Task goal |
Drop every image and restate the entries below word for word.

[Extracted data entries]
++++++

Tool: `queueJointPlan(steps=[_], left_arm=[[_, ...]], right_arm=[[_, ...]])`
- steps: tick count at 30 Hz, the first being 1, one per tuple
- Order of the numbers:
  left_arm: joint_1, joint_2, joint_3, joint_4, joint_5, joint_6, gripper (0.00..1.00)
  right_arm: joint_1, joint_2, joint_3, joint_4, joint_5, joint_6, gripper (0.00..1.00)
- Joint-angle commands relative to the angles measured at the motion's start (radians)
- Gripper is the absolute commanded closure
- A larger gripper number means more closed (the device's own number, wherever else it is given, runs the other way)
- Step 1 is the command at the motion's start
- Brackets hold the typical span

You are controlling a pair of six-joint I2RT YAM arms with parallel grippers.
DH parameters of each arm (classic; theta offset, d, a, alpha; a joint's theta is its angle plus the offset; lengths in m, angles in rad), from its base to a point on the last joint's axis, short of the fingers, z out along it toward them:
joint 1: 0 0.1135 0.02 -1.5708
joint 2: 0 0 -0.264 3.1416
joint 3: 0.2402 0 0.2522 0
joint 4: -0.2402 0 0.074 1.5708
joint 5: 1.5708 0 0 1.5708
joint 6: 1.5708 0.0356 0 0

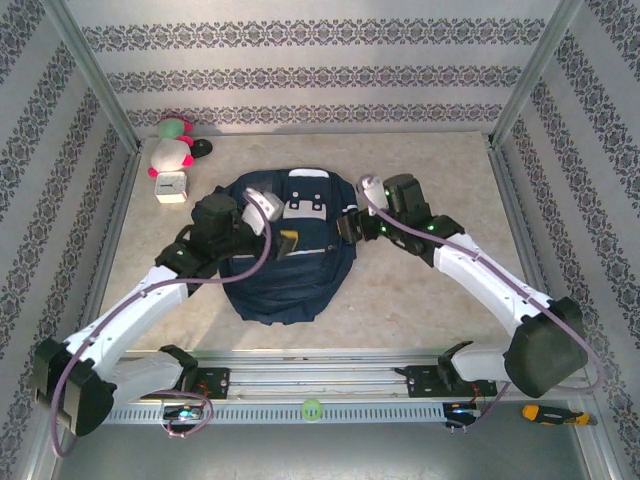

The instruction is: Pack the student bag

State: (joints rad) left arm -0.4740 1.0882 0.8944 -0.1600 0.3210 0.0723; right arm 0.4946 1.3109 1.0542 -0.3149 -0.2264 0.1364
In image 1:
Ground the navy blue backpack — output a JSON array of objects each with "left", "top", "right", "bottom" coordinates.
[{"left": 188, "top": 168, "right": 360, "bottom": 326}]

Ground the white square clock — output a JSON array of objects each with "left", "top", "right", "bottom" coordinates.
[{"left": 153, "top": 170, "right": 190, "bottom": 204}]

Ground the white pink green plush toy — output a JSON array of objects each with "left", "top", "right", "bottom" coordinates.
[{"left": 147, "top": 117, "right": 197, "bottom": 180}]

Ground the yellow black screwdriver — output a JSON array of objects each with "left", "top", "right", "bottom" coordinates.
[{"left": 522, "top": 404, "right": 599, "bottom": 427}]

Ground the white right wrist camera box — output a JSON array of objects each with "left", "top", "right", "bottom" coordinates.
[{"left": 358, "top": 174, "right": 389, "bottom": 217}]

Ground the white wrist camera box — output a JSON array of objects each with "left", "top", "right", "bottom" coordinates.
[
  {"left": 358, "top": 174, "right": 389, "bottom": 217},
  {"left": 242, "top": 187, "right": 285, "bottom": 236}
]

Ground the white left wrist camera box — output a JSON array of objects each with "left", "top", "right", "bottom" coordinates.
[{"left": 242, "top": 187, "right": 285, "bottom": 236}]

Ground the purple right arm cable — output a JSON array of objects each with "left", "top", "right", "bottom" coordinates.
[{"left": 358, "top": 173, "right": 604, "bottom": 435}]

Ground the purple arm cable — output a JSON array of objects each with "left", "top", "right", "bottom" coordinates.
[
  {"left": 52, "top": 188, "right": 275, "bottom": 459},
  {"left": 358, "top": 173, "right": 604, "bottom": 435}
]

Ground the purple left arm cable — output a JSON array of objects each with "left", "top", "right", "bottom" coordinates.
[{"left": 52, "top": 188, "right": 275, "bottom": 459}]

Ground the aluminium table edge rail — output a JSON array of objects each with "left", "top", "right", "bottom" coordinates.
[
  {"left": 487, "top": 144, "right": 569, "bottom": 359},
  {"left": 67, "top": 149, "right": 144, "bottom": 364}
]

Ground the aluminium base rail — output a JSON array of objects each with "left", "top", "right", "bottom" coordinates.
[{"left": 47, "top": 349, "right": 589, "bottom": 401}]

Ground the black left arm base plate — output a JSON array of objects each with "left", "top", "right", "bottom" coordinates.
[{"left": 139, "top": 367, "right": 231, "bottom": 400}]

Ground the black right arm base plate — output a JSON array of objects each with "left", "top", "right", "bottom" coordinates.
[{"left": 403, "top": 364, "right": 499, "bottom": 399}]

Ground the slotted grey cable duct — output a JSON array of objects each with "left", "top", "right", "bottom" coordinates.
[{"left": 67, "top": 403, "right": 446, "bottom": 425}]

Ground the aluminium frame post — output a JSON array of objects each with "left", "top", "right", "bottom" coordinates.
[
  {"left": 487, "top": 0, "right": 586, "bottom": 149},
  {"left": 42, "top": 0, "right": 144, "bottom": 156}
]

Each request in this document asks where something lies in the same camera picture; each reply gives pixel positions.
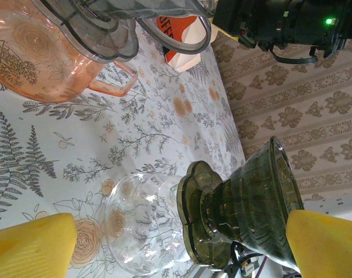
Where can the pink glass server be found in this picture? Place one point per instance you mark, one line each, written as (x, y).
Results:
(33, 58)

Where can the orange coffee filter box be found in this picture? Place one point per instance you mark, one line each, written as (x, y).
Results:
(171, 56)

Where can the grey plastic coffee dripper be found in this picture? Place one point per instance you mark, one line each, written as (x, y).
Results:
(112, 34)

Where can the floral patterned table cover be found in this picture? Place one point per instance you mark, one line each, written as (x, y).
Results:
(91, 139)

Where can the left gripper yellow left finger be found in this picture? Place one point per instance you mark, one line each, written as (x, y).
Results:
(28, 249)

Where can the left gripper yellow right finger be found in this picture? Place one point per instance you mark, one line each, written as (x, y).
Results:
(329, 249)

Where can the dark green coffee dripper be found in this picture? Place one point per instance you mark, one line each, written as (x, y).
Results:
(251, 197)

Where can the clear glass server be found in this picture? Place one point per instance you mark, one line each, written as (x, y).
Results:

++++++

Solved problem |
Tool: `queueJointPlan(steps=[_], left_arm=[[_, ...]], right_arm=[[_, ...]])`
- steps: tick count at 30 Hz, the first being 1, one per tuple
- Order of the numbers:
  left_arm: joint_1, joint_2, joint_3, joint_4, joint_5, joint_6, gripper (0.00..1.00)
  right_arm: joint_1, joint_2, joint_3, joint_4, joint_5, joint_6, gripper (0.00..1.00)
- Joint-angle commands relative to the angles measured at the motion's start (radians)
- Gripper is the absolute commanded closure
- A larger gripper number means more closed (the device's own number, wherever else it is given, runs the other way)
- Step 1 is the command at the motion's start
- Brackets hold the typical span

You are controlling a pair of six-joint I2RT YAM arms with parallel grippers.
DH parameters of each arm (classic; theta offset, d, a, alpha; a joint's theta is its angle plus the offset; lengths in m, angles in rad), from its base to a point on the last joint's axis, short of the fingers, z out along it toward them:
joint 1: 0 0.1135 0.02 -1.5708
joint 2: 0 0 -0.264 3.1416
joint 3: 0.2402 0 0.2522 0
joint 4: -0.2402 0 0.074 1.5708
joint 5: 1.5708 0 0 1.5708
joint 6: 1.5708 0.0356 0 0


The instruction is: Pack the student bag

State: (joints rad) left arm -0.4740 1.0882 0.8944 -0.1600 0.3210 0.0723; right arm 0.4946 1.3109 1.0542 -0.3149 -0.2264 0.1364
In image 1:
Ground the navy blue backpack — output a JSON array of objects each with "left", "top", "right", "bottom" coordinates.
[{"left": 188, "top": 168, "right": 360, "bottom": 326}]

Ground the white square clock — output a JSON array of objects each with "left", "top", "right", "bottom" coordinates.
[{"left": 153, "top": 170, "right": 190, "bottom": 204}]

Ground the white pink green plush toy — output a JSON array of objects each with "left", "top", "right", "bottom" coordinates.
[{"left": 147, "top": 117, "right": 197, "bottom": 180}]

Ground the yellow black screwdriver — output a JSON array of objects each with "left", "top", "right", "bottom" coordinates.
[{"left": 522, "top": 404, "right": 599, "bottom": 427}]

Ground the white right wrist camera box — output a JSON array of objects each with "left", "top", "right", "bottom" coordinates.
[{"left": 358, "top": 174, "right": 389, "bottom": 217}]

Ground the white wrist camera box — output a JSON array of objects each with "left", "top", "right", "bottom" coordinates.
[
  {"left": 358, "top": 174, "right": 389, "bottom": 217},
  {"left": 242, "top": 187, "right": 285, "bottom": 236}
]

Ground the white left wrist camera box — output a JSON array of objects each with "left", "top", "right", "bottom" coordinates.
[{"left": 242, "top": 187, "right": 285, "bottom": 236}]

Ground the purple right arm cable — output a JSON array of objects each with "left", "top", "right", "bottom" coordinates.
[{"left": 358, "top": 173, "right": 604, "bottom": 435}]

Ground the purple arm cable — output a JSON array of objects each with "left", "top", "right", "bottom" coordinates.
[
  {"left": 52, "top": 188, "right": 275, "bottom": 459},
  {"left": 358, "top": 173, "right": 604, "bottom": 435}
]

Ground the purple left arm cable — output a JSON array of objects each with "left", "top", "right", "bottom" coordinates.
[{"left": 52, "top": 188, "right": 275, "bottom": 459}]

Ground the aluminium table edge rail — output a JSON array of objects each with "left", "top", "right", "bottom" coordinates.
[
  {"left": 487, "top": 144, "right": 569, "bottom": 359},
  {"left": 67, "top": 149, "right": 144, "bottom": 364}
]

Ground the aluminium base rail — output a JSON array of objects each with "left", "top", "right", "bottom" coordinates.
[{"left": 47, "top": 349, "right": 589, "bottom": 401}]

Ground the black left arm base plate — output a JSON array of objects each with "left", "top", "right", "bottom" coordinates.
[{"left": 139, "top": 367, "right": 231, "bottom": 400}]

Ground the black right arm base plate — output a JSON array of objects each with "left", "top", "right", "bottom" coordinates.
[{"left": 403, "top": 364, "right": 499, "bottom": 399}]

Ground the slotted grey cable duct — output a JSON array of objects each with "left", "top", "right", "bottom" coordinates.
[{"left": 67, "top": 403, "right": 446, "bottom": 425}]

Ground the aluminium frame post — output a JSON array of objects each with "left", "top", "right", "bottom" coordinates.
[
  {"left": 487, "top": 0, "right": 586, "bottom": 149},
  {"left": 42, "top": 0, "right": 144, "bottom": 156}
]

Each request in this document asks where something lies in the same camera picture; each reply gives pixel positions.
Where can the pink glass server be found in this picture? Place one point per instance you mark, one line each, written as (x, y).
Results:
(33, 58)

Where can the orange coffee filter box be found in this picture? Place one point per instance you mark, one line each, written as (x, y).
Results:
(171, 56)

Where can the grey plastic coffee dripper be found in this picture? Place one point per instance you mark, one line each, written as (x, y).
Results:
(112, 34)

Where can the floral patterned table cover be found in this picture? Place one point per instance you mark, one line each, written as (x, y).
Results:
(91, 139)

Where can the left gripper yellow left finger be found in this picture? Place one point per instance you mark, one line each, written as (x, y).
Results:
(28, 249)

Where can the left gripper yellow right finger be found in this picture? Place one point per instance you mark, one line each, written as (x, y).
Results:
(329, 249)

Where can the dark green coffee dripper be found in this picture? Place one point per instance you mark, one line each, written as (x, y).
Results:
(251, 197)

Where can the clear glass server be found in this picture? Place one point per instance you mark, one line each, written as (x, y).
Results:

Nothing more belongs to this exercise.